Skrzydła motyli ozdabia temperatura
Wiele gatunków owadów do perfekcji opanowało sztukę kamuflażu, a niektóre z nich, by idealnie wkomponować się w otoczenie, wraz z porami roku zmieniają kolory. Taką sezonową szatę przywdziewają m.in. pluskwiaki z rodzaju Lygus (jesienią stają się ciemniejsze, dlatego lepiej pochłaniają promienie słoneczne). Koniki polne, np. Chorthippus biguttulus, przybierają barwy brązowoszare i niemalże zlewają się z wyschniętą trawą. Ubarwieniem owadów sterują też czynniki zewnętrzne, takie jak wilgotność, oświetlenie czy pora dnia, a zmiana wyglądu pomaga w ukryciu się przed drapieżnikiem bądź jego odstraszeniu, służy komunikacji i przyciąganiu partnera do kopulacji oraz do regulacji temperatury. Ten mechanizm adaptacyjny powstał w efekcie milionów lat ewolucji, a jego szczegóły wciąż owiane są tajemnicą. Wiadomo, że u jego podstaw leżą barwniki chemiczne (pigmenty: melaniny i karotenoidy) i zjawiska fizyczne (odbijanie i załamywanie promieni świetlnych przez mikroskopijne struktury na powierzchni ciała).

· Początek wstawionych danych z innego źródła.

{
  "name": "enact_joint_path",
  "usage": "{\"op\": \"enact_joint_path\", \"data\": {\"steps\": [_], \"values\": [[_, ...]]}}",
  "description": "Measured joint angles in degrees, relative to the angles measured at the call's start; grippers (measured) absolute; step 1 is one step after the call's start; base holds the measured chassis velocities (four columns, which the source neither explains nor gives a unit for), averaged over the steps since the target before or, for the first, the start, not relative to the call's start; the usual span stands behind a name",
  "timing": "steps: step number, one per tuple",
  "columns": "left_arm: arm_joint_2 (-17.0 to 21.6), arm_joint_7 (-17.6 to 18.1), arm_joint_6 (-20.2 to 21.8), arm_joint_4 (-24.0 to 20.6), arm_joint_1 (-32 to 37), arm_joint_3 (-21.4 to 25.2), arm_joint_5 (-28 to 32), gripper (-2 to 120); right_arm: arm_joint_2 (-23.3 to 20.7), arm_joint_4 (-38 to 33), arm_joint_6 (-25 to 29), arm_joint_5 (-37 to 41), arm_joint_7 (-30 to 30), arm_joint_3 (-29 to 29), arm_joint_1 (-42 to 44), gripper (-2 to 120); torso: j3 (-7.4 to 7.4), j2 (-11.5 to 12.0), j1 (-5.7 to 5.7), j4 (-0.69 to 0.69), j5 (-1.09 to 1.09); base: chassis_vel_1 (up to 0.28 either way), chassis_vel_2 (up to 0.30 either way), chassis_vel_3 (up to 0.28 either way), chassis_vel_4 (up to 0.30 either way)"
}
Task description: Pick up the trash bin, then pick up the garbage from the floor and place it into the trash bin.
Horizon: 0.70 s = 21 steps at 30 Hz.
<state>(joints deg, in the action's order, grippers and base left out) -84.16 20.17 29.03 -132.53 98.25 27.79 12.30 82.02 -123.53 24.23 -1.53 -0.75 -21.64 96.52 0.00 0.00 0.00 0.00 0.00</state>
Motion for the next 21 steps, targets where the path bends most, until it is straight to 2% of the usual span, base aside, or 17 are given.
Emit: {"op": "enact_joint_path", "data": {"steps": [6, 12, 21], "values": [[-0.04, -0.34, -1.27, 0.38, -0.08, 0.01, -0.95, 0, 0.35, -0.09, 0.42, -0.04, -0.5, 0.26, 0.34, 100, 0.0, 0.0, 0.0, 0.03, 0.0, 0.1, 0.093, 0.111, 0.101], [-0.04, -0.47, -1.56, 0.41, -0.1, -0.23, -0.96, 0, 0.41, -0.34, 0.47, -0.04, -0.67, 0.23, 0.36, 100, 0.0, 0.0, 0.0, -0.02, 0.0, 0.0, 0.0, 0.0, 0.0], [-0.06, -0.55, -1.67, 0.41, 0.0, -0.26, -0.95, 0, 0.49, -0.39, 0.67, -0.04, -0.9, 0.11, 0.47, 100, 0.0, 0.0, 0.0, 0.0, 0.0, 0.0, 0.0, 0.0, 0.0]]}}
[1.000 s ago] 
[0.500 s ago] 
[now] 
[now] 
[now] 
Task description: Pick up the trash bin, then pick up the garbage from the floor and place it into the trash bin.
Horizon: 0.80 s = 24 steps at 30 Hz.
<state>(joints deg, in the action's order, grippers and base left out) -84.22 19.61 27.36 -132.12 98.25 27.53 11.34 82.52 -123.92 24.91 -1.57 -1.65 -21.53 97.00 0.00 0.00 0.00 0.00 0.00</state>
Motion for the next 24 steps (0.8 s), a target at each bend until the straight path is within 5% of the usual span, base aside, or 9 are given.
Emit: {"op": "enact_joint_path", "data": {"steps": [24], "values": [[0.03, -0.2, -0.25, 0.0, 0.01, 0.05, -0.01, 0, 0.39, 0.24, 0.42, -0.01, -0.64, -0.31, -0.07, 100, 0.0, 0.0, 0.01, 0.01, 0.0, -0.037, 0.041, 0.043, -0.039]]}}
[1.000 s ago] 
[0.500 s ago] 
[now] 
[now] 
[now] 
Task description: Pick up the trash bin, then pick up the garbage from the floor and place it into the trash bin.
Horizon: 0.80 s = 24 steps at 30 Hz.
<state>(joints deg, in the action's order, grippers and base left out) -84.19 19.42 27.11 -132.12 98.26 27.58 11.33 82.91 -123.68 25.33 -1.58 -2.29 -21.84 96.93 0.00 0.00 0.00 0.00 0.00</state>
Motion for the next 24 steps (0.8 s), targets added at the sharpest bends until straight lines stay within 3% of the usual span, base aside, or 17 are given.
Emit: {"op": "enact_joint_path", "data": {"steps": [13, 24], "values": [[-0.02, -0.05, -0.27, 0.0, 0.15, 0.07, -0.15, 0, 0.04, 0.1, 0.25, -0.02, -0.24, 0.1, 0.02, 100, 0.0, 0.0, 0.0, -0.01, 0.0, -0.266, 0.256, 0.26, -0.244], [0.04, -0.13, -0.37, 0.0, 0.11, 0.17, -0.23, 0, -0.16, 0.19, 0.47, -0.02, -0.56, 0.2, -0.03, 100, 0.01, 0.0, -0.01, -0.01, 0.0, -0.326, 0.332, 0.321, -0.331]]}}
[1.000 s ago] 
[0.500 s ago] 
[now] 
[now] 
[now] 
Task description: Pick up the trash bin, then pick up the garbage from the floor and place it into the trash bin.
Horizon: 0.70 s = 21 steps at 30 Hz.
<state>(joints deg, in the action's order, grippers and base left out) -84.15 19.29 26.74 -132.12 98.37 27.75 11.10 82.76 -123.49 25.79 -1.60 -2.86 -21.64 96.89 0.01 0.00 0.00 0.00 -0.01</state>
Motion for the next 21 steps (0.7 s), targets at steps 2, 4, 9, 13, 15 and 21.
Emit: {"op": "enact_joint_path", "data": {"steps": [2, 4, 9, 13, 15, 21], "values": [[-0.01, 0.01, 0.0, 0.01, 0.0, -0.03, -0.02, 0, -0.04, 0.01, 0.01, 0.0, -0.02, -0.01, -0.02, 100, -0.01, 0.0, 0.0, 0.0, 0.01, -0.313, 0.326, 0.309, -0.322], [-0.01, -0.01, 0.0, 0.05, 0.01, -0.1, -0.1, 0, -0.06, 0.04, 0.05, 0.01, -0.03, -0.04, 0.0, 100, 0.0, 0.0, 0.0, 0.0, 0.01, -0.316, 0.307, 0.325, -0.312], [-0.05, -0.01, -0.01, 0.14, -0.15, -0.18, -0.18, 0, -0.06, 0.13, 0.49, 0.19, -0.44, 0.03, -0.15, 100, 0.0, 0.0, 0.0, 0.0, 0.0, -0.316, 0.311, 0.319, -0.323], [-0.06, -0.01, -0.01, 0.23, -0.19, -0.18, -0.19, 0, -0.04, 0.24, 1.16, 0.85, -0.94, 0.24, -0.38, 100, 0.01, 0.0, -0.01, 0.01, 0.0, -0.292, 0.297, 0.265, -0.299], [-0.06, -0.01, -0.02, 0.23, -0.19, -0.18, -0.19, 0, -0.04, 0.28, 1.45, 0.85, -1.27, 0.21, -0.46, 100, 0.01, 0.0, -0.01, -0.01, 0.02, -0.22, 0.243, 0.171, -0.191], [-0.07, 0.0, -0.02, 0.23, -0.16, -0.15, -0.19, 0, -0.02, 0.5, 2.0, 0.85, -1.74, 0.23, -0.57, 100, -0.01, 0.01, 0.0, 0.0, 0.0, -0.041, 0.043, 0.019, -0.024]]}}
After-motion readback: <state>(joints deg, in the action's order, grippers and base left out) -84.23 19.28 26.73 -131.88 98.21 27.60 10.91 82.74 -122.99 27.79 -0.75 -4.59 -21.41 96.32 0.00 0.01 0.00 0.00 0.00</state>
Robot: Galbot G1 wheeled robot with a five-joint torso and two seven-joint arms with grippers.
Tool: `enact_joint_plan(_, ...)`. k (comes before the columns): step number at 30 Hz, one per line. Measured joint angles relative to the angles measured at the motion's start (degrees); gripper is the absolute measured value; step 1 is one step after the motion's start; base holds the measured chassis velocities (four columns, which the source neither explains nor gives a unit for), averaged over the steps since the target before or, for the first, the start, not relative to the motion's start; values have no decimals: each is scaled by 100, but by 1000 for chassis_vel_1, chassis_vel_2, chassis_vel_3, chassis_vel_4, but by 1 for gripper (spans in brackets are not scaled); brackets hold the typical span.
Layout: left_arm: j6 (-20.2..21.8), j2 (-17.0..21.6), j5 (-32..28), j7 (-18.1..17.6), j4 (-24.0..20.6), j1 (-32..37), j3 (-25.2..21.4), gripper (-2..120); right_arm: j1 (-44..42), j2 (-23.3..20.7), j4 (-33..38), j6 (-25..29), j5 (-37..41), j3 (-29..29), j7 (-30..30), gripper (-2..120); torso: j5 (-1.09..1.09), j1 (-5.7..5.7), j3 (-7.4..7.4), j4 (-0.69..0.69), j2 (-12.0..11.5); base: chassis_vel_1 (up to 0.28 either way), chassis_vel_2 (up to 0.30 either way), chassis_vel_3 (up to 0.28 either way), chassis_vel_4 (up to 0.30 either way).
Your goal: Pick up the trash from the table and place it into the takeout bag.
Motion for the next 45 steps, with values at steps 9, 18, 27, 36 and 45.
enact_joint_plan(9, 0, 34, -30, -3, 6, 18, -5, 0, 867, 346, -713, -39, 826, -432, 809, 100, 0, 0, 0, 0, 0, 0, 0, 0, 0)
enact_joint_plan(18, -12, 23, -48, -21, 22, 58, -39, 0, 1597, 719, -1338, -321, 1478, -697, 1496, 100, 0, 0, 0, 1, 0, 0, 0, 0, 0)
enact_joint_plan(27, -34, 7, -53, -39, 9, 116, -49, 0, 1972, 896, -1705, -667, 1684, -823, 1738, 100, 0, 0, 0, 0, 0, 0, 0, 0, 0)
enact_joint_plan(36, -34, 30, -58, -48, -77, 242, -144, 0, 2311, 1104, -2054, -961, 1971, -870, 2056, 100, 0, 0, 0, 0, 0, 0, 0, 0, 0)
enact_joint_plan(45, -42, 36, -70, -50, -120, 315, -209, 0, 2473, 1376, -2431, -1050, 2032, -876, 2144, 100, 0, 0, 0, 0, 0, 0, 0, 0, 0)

Szczególną uwagę badaczy przykuwają motyle, bo fantazyjne wzory na ich skrzydłach są efektem współdziałania wielu czynników. Za układ kolorów na łuskach (mikroskopijnych płytkach tworzących ubarwienie) odpowiada informacja zakodowana w DNA, dlatego uważano, że kreacją barw w głównej mierze steruje białko. Obowiązujący dogmat podważyli naukowcy z George Washington University i University of Cambridge, którzy wykazali, że za rozmieszczenie ciemnego pigmentu odpowiada regulatorowa cząsteczka RNA.
Do zaskakujących wniosków doszli też uczeni z National University of Singapore, badający afrykańskie motyle Bicyclus anynana, znane z kolorowych oczek na skrzydłach. O ich wynikach czytamy na łamach „Nature Ecology & Evolution”. U owadów wyklutych w czasie pory deszczowej plamki są większe, a u tych wyklutych w trakcie pory suchej – mniejsze, co zwiększa szansę na przetrwanie w obu warunkach środowiskowych (zapewniają lepszy kamuflaż). Już wcześniej te różnice wiązano z wpływem temperatury, a teraz okazało się, że odpowiada za nie konkretny gen (Antp), należący do grupy genów kontrolujących rozwój poszczególnych części ciała. Aktywność Antp maleje przy niższych temperaturach, co potwierdza jego rolę w sezonowych zmianach ubarwienia. Modyfikacja nie byłaby możliwa bez specjalnej sekwencji w DNA (tzw. promotora), która działa niczym przełącznik – uaktywniając bądź wyłączając ekspresję (powstawanie białka na podstawie informacji w DNA) Antp. We wcześniejszych badaniach ten sam zespół wykazał też, że za różnice w rozmiarze plamek pomiędzy płciami odpowiada produkowany przez poczwarki steroidowy hormon ekdyzon, który umożliwia ich przemianę w formę dorosłą.